UN PEUPLE ANCIEN

Combien je désirerais parler de toutes ces choses littéraires avec un homme comme Léon Cahun qui me les expliquerait peut-être à son point de vue. Est-ce que les conversations de ces derniers jours ne sont que des propos en l’air, ou donnent-elles vraiment une indication sur des forces sociales cachées qui sont sur le point de s’émouvoir? Le rapprochement avec le monde de Barrès, qui lui fait présenter son livre au public comme un catéchisme qui enseignerait l’édification du Moi; l’isolement de Renard, qui ne veut ni ne peut combler la distance qui sépare l’artiste de la société; l’effort curieux de Marcel Schwob, qui, comme un enfant perdu de la bataille littéraire, essaie de pénétrer au cœur de la civilisation en enjambant la muraille que les classes honnêtes ont élevée contre l’invasion des criminels, toutes ces tendances diverses que je viens d’observer, vers quoi se dirigent-elles et qu’est-ce qu’elles signifient?

Lorsque je me retrouvai dans le cabinet de travail de Léon Cahun et qu’une pause de la conversation me permit de l’interroger, je n’en profitai pourtant pas pour mettre en question ces problèmes. Je ne me hasardai pas à entamer un sujet si grave, et ce fut toute autre chose que je lui demandai.

—«Je ne vous ai rien dit encore de votre beau livre, Hassan le Janissaire. Voulez-vous savoir ce qui m’y a le plus frappé?
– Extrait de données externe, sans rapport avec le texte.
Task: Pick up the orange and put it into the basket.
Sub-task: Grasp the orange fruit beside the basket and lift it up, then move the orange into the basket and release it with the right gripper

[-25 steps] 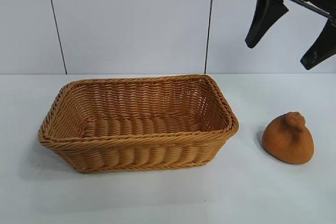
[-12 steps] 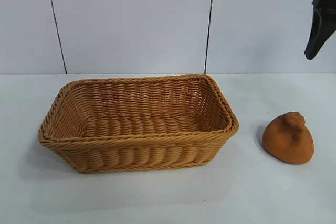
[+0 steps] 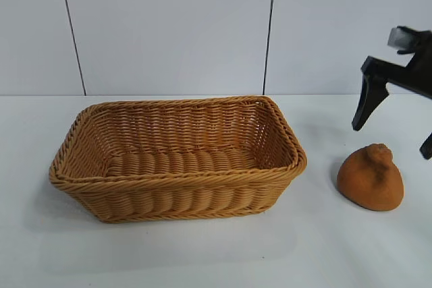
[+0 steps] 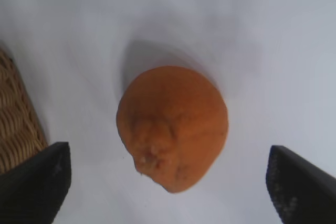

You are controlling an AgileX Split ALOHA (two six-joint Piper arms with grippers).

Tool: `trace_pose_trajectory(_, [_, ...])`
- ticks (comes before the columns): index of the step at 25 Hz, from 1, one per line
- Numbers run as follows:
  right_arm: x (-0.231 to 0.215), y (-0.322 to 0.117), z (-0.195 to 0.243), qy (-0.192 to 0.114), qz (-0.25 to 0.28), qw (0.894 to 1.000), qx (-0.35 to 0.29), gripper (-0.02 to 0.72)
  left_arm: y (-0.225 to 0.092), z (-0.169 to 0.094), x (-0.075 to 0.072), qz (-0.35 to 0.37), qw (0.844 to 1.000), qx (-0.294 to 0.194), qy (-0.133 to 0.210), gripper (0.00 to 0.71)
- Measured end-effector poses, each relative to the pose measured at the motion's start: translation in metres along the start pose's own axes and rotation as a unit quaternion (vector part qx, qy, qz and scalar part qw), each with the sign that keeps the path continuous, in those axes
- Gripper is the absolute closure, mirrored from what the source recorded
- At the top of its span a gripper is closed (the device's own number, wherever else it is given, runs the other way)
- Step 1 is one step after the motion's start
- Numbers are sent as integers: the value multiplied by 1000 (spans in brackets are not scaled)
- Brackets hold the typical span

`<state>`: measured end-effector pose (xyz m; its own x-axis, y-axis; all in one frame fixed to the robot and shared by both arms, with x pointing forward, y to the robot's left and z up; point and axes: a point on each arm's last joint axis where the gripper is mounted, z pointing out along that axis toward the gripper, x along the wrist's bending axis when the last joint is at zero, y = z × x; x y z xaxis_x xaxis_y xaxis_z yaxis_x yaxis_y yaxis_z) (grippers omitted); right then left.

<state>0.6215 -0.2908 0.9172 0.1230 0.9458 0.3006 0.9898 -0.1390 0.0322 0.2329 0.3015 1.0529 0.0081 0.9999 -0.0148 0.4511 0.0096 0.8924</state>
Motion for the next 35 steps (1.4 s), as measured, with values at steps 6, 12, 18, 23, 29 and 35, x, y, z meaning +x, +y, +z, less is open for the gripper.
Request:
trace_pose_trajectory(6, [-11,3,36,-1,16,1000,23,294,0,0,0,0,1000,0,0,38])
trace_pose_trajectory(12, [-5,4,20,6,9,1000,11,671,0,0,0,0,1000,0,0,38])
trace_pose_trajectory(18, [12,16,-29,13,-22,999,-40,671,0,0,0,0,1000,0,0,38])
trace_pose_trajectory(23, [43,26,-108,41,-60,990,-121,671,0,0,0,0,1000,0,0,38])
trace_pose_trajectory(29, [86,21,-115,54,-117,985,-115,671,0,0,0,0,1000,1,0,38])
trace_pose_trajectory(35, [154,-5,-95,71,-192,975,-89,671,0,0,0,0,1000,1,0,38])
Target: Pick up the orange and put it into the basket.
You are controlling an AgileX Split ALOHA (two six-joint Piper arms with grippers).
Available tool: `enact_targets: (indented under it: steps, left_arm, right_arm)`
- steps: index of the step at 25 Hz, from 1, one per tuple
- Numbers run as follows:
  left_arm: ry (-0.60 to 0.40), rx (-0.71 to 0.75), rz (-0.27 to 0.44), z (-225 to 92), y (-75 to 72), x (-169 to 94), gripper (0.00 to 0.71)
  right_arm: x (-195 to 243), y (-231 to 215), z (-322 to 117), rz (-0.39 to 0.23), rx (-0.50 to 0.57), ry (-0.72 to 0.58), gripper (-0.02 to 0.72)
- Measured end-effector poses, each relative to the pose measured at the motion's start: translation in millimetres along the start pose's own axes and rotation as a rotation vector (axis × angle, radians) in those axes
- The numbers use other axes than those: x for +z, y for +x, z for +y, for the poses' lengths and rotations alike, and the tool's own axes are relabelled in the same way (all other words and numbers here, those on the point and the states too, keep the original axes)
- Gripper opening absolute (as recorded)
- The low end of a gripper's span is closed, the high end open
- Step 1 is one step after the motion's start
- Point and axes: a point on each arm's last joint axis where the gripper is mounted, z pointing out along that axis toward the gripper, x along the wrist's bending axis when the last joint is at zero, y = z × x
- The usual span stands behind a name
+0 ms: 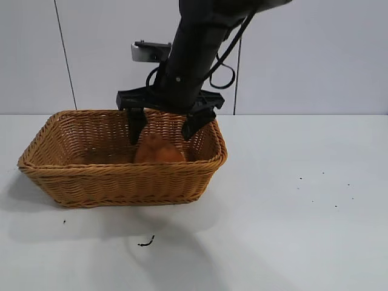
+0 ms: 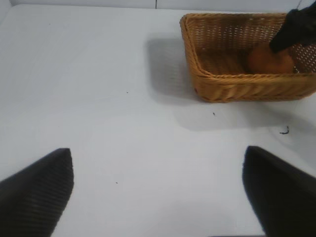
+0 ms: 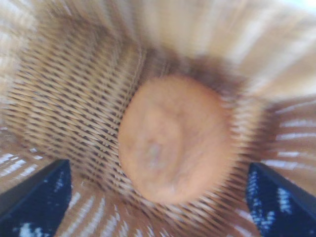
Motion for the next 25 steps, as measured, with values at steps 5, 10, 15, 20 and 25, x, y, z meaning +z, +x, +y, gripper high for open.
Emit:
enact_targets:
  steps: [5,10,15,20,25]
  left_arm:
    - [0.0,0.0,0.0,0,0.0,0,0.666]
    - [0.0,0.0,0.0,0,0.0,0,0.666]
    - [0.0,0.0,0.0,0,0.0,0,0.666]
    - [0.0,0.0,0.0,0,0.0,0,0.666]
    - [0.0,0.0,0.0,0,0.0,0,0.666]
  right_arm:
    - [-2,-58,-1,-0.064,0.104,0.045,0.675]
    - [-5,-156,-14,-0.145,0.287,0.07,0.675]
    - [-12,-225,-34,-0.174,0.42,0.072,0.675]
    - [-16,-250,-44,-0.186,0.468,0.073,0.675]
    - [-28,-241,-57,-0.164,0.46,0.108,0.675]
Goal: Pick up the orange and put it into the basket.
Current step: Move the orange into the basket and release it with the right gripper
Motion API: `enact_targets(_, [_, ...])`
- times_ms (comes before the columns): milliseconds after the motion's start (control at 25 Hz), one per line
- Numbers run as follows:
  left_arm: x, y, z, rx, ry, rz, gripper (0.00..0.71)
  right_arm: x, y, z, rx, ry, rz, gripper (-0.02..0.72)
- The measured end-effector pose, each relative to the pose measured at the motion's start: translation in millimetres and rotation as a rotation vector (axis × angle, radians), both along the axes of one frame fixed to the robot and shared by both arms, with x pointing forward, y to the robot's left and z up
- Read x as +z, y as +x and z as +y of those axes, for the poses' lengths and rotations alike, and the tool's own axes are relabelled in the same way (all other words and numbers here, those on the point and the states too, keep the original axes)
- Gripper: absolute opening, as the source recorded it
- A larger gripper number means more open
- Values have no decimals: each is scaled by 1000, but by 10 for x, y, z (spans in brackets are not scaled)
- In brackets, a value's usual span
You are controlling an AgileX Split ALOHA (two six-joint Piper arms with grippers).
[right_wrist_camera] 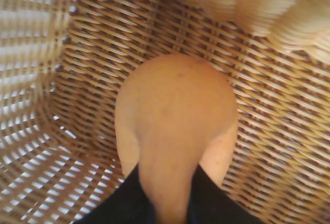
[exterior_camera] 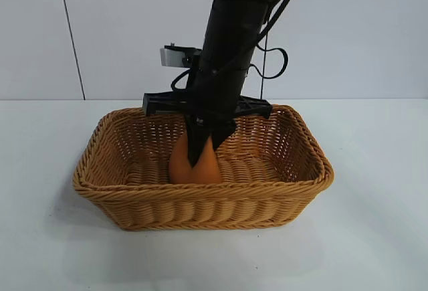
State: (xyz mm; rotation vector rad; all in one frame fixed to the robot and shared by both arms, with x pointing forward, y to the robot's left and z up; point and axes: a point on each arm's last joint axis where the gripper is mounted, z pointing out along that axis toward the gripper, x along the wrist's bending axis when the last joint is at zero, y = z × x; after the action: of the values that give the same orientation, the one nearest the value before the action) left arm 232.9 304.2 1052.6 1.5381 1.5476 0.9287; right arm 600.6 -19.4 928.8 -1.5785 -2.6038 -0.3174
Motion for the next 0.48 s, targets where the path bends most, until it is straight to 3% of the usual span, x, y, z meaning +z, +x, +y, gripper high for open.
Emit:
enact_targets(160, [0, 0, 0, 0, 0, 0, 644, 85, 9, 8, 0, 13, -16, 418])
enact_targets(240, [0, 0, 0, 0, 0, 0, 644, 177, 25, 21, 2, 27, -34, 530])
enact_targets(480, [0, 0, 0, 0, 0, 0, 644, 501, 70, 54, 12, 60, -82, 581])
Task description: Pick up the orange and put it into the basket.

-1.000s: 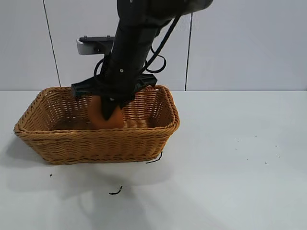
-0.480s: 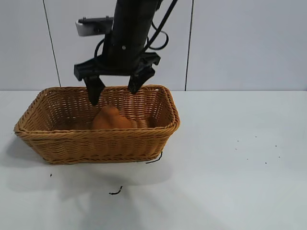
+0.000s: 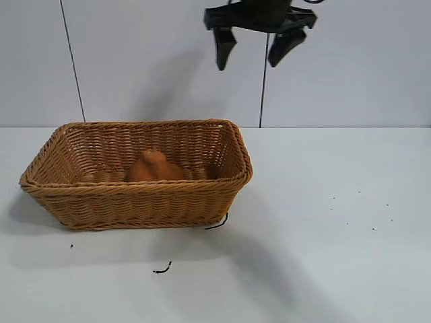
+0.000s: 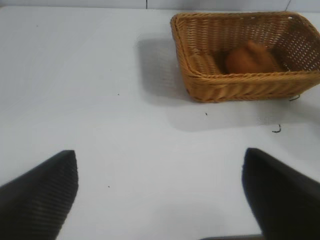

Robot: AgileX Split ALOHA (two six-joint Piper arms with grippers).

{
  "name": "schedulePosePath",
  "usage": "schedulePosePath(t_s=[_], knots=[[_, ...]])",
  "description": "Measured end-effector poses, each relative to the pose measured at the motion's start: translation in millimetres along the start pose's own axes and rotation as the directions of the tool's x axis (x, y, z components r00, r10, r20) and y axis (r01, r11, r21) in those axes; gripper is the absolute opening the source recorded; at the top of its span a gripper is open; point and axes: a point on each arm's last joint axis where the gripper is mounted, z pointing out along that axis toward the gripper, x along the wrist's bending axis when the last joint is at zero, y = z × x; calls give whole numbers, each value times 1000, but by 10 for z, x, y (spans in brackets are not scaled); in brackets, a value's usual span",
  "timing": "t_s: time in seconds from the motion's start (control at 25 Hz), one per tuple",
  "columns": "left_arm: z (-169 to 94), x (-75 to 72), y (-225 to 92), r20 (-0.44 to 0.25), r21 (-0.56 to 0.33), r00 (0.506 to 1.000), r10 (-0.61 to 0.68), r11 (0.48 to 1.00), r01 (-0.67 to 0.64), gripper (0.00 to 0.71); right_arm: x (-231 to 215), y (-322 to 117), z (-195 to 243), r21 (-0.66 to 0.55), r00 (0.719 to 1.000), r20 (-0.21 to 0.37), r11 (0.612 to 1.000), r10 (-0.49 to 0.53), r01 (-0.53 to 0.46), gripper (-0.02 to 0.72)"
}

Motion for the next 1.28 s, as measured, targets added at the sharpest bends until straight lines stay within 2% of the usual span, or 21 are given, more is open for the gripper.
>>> schedulePosePath(t_s=[0.16,0.32,0.6,0.84,1.0,1.04,1.28], knots=[[0,0,0,0,0,1000,0,1000,0,639,-309,-8,1,27,998,32,998,52,-53,655],[0,0,0,0,0,1000,0,1000,0,639,-368,-43,53,48,997,38,997,62,-64,654],[0,0,0,0,0,1000,0,1000,0,639,-369,-411,110,202,998,39,977,53,-60,641],[0,0,0,0,0,1000,0,1000,0,639,-363,-843,-283,287,998,33,956,50,-57,637],[0,0,1,0,-1,1000,0,1000,0,639,-369,-1350,-709,340,999,35,939,41,-50,634],[0,0,0,0,0,1000,0,1000,0,639,-372,-1650,-916,361,999,32,932,33,-42,634],[0,0,0,0,0,1000,0,1000,0,639,-381,-2538,-1573,311,1000,11,951,-7,3,634]])
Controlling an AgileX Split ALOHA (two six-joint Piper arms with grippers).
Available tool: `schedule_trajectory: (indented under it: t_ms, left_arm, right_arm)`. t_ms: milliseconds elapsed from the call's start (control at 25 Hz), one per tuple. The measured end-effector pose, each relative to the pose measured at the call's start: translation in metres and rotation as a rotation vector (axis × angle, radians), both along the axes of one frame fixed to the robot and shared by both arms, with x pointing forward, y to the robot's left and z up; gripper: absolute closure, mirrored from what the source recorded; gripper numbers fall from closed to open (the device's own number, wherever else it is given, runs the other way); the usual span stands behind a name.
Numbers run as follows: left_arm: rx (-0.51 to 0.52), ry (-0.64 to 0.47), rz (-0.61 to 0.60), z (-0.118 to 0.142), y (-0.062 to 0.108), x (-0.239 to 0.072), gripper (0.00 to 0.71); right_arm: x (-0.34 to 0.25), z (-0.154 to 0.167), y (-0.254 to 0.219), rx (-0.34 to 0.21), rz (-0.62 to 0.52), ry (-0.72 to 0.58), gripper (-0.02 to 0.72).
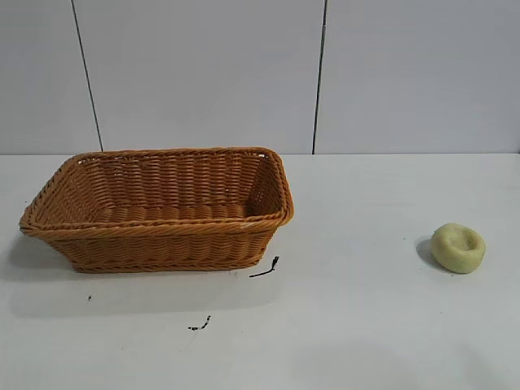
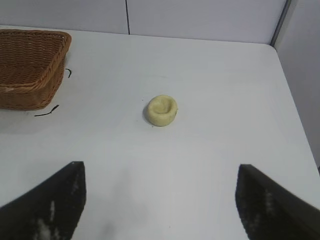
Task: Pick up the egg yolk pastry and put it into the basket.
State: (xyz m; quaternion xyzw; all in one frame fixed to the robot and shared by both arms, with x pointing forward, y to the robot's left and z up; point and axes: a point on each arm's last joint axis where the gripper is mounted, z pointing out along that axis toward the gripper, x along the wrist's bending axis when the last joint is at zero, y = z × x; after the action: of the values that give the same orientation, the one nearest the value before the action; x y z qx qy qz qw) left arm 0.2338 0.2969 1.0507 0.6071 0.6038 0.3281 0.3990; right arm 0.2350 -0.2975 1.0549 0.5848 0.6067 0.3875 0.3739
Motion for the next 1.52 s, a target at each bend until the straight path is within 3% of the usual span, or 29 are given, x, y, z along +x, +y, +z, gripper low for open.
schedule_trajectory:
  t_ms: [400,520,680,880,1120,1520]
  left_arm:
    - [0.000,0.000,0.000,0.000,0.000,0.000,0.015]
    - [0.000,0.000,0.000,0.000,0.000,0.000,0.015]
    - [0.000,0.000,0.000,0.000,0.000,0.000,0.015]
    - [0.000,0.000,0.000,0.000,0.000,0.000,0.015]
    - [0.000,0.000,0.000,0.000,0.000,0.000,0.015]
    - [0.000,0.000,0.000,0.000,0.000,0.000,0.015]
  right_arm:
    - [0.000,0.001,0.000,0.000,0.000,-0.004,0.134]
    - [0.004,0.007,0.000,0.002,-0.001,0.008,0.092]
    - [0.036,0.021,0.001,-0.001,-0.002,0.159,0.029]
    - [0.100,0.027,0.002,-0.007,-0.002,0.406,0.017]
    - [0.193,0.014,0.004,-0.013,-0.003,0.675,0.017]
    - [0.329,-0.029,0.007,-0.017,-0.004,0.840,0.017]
Ce ne sont ni les périls au milieu desquels évolue le personnage, ni les actions héroïques qu’il accomplit si simplement, mais c’est la première scène du récit, où la jeune recrue est arrachée à sa maison paternelle par les soldats du Sultan. J’ai ressenti une émotion très vive en assistant aux adieux du père et du fils, quoique vous n’ayez exprimé ces traits de la vie de famille qu’en deux ou trois phrases rudes et presque brutales. Mais dans cette scène chaque mot porte et touche le cœur.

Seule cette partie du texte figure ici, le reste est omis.